Your task is to show every line in the listing below that includes "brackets".

SUPPLIED INFORMATION below:

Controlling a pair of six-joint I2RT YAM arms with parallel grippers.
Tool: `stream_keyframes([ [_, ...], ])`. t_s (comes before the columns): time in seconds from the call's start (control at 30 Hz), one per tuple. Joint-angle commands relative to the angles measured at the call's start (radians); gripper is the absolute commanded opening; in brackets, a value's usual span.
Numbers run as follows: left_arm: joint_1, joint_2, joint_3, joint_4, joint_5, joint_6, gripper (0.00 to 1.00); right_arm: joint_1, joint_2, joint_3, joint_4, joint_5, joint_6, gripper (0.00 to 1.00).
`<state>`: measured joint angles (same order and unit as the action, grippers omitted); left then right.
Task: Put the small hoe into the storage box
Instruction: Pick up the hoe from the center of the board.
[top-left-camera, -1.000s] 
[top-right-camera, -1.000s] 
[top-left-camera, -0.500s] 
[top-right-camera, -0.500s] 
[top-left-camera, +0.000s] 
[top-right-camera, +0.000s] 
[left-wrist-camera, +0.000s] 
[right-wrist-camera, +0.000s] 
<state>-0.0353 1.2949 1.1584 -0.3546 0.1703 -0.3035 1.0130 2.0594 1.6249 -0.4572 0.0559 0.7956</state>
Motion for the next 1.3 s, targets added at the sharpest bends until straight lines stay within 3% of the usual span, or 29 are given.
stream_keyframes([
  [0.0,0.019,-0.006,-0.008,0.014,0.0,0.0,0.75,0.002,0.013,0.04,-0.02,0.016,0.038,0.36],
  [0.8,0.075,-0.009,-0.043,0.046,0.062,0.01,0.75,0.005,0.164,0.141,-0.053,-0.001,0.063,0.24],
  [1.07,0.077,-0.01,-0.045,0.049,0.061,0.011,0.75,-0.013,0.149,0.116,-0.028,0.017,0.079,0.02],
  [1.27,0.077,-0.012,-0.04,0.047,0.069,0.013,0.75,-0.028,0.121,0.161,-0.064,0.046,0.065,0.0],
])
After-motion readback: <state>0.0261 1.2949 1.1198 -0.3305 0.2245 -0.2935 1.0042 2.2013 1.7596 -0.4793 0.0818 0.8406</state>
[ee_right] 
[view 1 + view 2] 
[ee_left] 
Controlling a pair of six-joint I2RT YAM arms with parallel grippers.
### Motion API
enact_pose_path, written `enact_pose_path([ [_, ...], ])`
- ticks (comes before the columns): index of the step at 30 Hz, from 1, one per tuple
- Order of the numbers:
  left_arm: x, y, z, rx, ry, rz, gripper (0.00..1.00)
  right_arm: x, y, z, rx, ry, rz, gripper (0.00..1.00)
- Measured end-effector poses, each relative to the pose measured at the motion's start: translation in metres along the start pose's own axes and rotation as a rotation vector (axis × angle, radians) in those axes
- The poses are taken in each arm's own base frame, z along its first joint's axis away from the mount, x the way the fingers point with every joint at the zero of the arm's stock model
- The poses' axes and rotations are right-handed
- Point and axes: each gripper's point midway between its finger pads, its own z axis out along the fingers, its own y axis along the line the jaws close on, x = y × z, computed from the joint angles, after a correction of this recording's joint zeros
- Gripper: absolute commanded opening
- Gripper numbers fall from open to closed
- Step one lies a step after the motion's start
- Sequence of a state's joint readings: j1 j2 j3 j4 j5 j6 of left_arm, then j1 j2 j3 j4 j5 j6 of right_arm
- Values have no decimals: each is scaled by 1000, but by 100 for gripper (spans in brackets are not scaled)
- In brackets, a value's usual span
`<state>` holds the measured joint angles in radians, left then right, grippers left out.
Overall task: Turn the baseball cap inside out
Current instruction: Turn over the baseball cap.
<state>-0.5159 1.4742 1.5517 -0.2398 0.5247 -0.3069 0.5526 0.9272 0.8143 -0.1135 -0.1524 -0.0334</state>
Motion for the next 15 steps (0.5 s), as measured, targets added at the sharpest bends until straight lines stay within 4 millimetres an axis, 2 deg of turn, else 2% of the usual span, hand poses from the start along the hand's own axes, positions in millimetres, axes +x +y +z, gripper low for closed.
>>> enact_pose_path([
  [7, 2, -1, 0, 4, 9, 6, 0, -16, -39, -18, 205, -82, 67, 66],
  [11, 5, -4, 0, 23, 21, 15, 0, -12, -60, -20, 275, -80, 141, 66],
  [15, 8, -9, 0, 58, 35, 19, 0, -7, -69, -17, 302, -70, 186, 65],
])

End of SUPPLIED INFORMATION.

> **RESPONSE BELOW**:
Tool: `stream_keyframes([ [_, ...], ])`. t_s (comes before the columns): time in seconds from the call's start (control at 30 Hz), one per tuple. Joint-angle commands relative to the angles measured at the call's start (radians); gripper is the absolute commanded opening; in brackets, a value's usual span.
- Values have no decimals: each is scaled by 1000, but by 100 for gripper (spans in brackets are not scaled)
- In brackets, a value's usual span

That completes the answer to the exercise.